Khan Afreen A, Poojary Sannidhi S, Bhave Ketki K, Nandan Santosh R, Iyer Krishna R, Coutinho Evans C
Department of Pharmaceutical Chemistry, Vasvik Research Centre, Bombay College of Pharmacy, Kalina, Santacruz (E), Mumbai 400 098, India.
Ambernath Organics Pvt. Ltd., 222, The Summit Business Bay, Andheri (E), Mumbai 400 093, India.
ACS Omega. 2022 May 19;7(21):18094-18102. doi: 10.1021/acsomega.2c01613. eCollection 2022 May 31.
It has always been a challenge to develop interventional therapies for . Over the years, several attempts at developing such therapies have hit a dead-end owing to rapid mutation rates of the tubercular bacilli and their ability to lay dormant for years. Recently, cytochrome complex (QcrB) has shown some promise as a novel target against the tubercular bacilli, with Q203 being the first molecule acting on this target. In this paper, we report the deployment of several ML-based approaches to design molecules against QcrB. Machine learning (ML) models were developed based on a data set of 350 molecules using three different sets of molecular features, i.e., MACCS keys, ECFP6 fingerprints, and Mordred descriptors. Each feature set was trained on eight ML classifier algorithms and optimized to classify molecules accurately. The support vector machine-based classifier using the ECFP6 feature set was found to be the best classifier in this study. Further, screening of the known imidazopyridine amide inhibitors demonstrated that the model correctly classified the most potent molecules as actives, hence validating the model for future applications.

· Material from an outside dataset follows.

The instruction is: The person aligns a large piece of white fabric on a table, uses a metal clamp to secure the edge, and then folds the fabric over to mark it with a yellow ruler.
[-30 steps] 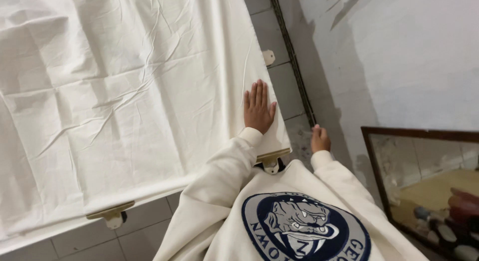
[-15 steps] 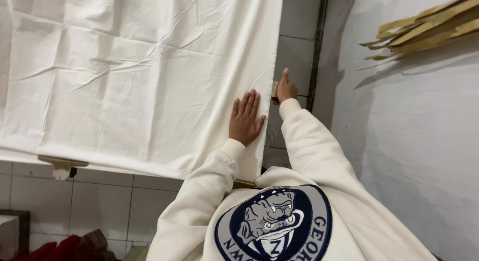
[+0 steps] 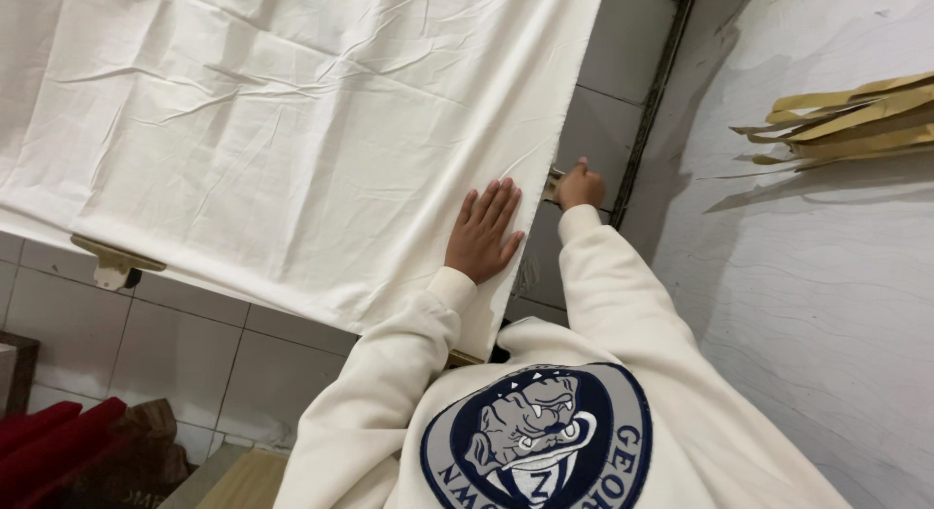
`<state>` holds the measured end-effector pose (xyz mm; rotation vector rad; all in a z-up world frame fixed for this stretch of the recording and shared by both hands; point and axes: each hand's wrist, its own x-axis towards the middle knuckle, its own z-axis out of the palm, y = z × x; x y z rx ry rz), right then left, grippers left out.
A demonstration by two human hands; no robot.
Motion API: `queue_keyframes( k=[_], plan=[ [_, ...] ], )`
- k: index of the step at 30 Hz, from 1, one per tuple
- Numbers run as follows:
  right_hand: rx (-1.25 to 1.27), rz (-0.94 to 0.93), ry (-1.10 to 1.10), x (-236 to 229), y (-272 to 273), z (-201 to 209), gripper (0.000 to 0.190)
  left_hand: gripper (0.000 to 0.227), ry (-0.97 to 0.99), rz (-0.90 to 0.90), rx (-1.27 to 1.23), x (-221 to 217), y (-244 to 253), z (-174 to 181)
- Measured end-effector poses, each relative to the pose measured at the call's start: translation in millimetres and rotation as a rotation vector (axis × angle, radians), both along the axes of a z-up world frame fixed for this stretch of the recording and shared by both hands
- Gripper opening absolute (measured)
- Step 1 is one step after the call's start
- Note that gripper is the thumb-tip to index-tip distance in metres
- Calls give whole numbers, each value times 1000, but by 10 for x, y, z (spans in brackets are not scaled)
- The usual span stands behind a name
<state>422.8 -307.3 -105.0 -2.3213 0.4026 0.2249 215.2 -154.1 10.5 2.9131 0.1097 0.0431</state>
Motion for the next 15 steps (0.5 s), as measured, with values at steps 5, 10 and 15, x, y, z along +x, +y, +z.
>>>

开发针对……的介入疗法一直是一项挑战。多年来,由于结核杆菌的快速突变率及其多年潜伏的能力,开发此类疗法的几次尝试都陷入了僵局。最近,细胞色素复合物(QcrB)作为一种针对结核杆菌的新型靶点显示出了一些前景,Q203是作用于该靶点的首个分子。在本文中,我们报告了几种基于机器学习的方法来设计针对QcrB的分子。基于350个分子的数据集,使用三组不同的分子特征,即MACCS键、ECFP6指纹和Mordred描述符,开发了机器学习(ML)模型。每个特征集都在八种ML分类器算法上进行训练,并进行优化以准确分类分子。在本研究中,发现使用ECFP6特征集的基于支持向量机的分类器是最佳分类器。此外,对已知的咪唑并吡啶酰胺抑制剂的筛选表明,该模型正确地将最有效的分子分类为活性分子,从而验证了该模型在未来应用中的有效性。